📚 vs. 🎬 ‱ Bizarre, intense, beau, simple : un livre Ă  lire et un film Ă  (peut-ĂȘtre) voir.

📚 Un livre à lire ! ( humeur sans spoilers)

📍 États-Unis, dans les annĂ©es 1950 ‱ Le roman gothique de Shirley Jackson, Ă©ditĂ© en 1962, amĂšne le lecteur dans la tĂȘte d’une jeune fille un peu particuliĂšre nommĂ©e Mary Catherine. À travers elle on parcourt une grande maison aussi splendide que terrifiante qui hĂ©bergeait les membres, dĂ©sormais disparus, d’une famille visiblement honnie des habitants de la petite ville voisine. Plongeant le lecteur dans un sombre labyrinthe nĂ©vrotique, c’est un roman court qui aborde tant la perversion, l’isolement, la peur, la nĂ©vrose ou l’obsession, autant que la jalousie et la nature des bassesses humaines. Tout ça, sans chichis et avec une esthĂ©tique simple et efficace.

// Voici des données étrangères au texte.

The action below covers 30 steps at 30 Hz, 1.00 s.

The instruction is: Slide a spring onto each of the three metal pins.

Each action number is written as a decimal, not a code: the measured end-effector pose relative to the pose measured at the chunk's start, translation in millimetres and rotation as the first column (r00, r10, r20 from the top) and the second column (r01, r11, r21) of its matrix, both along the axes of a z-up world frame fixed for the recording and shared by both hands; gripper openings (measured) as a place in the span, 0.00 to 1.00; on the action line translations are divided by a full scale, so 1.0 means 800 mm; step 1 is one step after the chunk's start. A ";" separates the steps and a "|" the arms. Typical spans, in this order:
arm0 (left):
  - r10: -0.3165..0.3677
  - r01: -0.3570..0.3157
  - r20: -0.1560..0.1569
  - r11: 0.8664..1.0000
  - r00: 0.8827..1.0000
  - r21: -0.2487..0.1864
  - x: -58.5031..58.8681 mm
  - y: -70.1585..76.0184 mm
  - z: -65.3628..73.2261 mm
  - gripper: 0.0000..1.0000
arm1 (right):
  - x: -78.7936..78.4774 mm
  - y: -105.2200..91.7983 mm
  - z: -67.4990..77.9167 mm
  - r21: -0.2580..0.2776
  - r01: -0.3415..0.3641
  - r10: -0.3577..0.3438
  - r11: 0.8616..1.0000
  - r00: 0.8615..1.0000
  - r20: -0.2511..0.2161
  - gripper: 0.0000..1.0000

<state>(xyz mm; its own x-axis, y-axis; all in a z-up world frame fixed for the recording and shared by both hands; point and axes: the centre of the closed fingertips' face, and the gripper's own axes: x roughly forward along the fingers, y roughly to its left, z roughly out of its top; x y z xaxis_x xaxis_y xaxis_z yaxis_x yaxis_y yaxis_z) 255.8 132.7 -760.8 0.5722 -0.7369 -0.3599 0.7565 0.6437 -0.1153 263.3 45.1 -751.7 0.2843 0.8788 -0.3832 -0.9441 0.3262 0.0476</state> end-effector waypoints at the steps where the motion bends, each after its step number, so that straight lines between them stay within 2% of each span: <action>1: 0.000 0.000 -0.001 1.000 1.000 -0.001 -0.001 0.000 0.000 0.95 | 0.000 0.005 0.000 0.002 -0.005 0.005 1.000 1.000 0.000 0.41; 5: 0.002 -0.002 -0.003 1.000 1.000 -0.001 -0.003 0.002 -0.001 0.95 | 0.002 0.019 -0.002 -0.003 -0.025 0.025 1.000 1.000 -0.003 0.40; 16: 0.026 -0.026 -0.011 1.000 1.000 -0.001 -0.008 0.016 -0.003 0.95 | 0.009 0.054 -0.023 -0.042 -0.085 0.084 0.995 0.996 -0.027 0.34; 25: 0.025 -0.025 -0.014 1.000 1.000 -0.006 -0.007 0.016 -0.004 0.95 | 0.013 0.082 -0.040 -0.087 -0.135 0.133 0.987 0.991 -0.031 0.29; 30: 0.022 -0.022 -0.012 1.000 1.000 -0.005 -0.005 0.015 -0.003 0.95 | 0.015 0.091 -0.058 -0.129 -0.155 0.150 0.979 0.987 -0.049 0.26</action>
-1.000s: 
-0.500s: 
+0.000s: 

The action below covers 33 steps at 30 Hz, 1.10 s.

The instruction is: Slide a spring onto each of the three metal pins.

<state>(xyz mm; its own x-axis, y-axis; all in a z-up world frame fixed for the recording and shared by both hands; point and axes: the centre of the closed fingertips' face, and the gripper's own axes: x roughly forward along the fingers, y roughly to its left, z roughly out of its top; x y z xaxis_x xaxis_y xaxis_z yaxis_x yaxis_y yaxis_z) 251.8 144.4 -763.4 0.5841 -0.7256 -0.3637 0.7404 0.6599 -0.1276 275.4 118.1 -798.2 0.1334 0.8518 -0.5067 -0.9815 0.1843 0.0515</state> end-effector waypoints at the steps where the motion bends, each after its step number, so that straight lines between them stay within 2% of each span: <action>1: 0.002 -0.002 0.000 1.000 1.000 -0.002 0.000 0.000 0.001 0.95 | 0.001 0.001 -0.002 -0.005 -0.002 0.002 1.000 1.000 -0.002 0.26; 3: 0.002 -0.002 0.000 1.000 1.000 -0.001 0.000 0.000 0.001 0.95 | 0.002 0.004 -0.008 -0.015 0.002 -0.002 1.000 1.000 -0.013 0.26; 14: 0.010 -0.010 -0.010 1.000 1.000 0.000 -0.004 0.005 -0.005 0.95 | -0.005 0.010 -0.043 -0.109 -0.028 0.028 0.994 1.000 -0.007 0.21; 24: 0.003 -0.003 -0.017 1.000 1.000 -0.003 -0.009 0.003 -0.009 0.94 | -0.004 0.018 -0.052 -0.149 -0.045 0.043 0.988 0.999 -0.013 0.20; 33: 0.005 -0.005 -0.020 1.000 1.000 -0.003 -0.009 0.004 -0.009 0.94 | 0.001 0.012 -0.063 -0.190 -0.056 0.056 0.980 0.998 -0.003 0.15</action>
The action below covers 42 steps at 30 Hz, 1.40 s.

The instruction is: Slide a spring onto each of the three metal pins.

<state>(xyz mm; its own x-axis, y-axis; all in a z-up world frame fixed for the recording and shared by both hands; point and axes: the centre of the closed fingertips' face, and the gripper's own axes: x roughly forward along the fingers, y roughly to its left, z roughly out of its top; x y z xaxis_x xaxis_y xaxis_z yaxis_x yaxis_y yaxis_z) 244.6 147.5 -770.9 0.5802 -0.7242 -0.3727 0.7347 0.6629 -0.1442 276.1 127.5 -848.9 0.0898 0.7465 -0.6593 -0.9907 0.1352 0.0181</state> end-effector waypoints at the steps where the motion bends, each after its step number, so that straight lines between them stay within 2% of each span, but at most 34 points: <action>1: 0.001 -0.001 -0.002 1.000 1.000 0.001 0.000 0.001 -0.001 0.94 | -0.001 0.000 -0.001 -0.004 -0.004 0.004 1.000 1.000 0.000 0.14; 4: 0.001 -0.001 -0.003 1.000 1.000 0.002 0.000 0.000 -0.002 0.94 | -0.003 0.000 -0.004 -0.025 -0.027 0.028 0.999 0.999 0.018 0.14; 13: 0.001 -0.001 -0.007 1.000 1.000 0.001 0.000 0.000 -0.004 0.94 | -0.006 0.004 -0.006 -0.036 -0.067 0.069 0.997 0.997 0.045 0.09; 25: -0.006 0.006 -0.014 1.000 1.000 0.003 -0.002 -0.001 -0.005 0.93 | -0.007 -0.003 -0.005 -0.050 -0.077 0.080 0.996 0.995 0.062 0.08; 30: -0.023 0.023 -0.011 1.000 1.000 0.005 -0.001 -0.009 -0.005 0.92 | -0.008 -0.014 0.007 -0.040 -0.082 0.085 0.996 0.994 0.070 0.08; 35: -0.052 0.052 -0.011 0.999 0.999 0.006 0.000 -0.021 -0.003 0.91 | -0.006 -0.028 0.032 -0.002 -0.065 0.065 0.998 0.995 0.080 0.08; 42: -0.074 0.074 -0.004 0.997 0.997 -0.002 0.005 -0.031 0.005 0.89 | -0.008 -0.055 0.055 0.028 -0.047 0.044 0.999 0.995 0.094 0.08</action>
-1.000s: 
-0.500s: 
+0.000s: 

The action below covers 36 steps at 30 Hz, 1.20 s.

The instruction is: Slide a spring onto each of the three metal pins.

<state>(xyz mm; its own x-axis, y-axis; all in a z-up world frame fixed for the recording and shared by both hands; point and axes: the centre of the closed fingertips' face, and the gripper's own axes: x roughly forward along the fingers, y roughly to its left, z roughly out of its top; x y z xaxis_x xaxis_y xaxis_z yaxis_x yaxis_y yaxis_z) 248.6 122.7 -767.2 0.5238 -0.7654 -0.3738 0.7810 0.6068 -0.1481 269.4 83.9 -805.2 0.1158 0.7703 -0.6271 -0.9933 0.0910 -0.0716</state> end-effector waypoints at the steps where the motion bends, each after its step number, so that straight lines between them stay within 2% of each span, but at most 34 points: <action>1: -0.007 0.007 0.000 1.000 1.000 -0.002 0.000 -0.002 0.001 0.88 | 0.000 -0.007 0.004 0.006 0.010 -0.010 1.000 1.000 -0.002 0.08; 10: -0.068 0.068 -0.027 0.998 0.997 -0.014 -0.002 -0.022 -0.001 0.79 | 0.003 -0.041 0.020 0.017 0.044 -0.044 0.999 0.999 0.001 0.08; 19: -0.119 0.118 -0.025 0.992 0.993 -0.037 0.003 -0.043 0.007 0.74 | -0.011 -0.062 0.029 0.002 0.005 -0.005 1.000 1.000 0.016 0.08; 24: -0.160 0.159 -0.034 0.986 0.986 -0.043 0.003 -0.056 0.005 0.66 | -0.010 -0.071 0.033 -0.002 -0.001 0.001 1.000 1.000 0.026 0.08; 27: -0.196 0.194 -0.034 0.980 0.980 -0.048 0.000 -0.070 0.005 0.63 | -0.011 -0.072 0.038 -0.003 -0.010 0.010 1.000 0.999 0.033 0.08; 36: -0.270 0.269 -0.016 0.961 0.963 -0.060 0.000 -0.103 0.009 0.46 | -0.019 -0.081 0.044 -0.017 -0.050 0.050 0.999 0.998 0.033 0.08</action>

Bonus: Pour ceux qui voudraient se mettre Ă  lire en version originale, le livre est trĂšs facile Ă  comprendre en Anglais !  

🎬 Le film est trĂšs bon sauf que ….. (humeur avec spoilers) 

Sans avoir la prĂ©tention d’ĂȘtre tout public, le film retranscrit fidĂšlement le livre dans toute sa singularitĂ©, tant dans l’enchaĂźnement des scĂšnes, les attributs des personnages et leur description physique, que dans les dialogues qui sont directement rĂ©utilisĂ©s. Plus que le livre, le film montre la poĂ©sie de la quotidiennetĂ© de la folie : on assiste Ă  la façon dont trois personnalitĂ©s perturbĂ©es parviennent finalement Ă  fonctionner parfaitement ensemble. Comme une horloge folle qui n’indiquerait jamais la bonne heure, mais qui aurait tout de mĂȘme sa propre rĂ©gularitĂ© et serait somme toute fonctionnelle… Jusqu’Ă  ce qu’un personnage sain d’esprit ne vienne dĂ©rĂ©gler la machinerie par sa trop grande normalitĂ© (et ses aspirations banales bien que discutables). Ceci constitue un hommage au livre remarquablement juste, modeste et bien transposé  jusqu’à la fin oĂč tout part en cacahuĂšte. Pourquoi ?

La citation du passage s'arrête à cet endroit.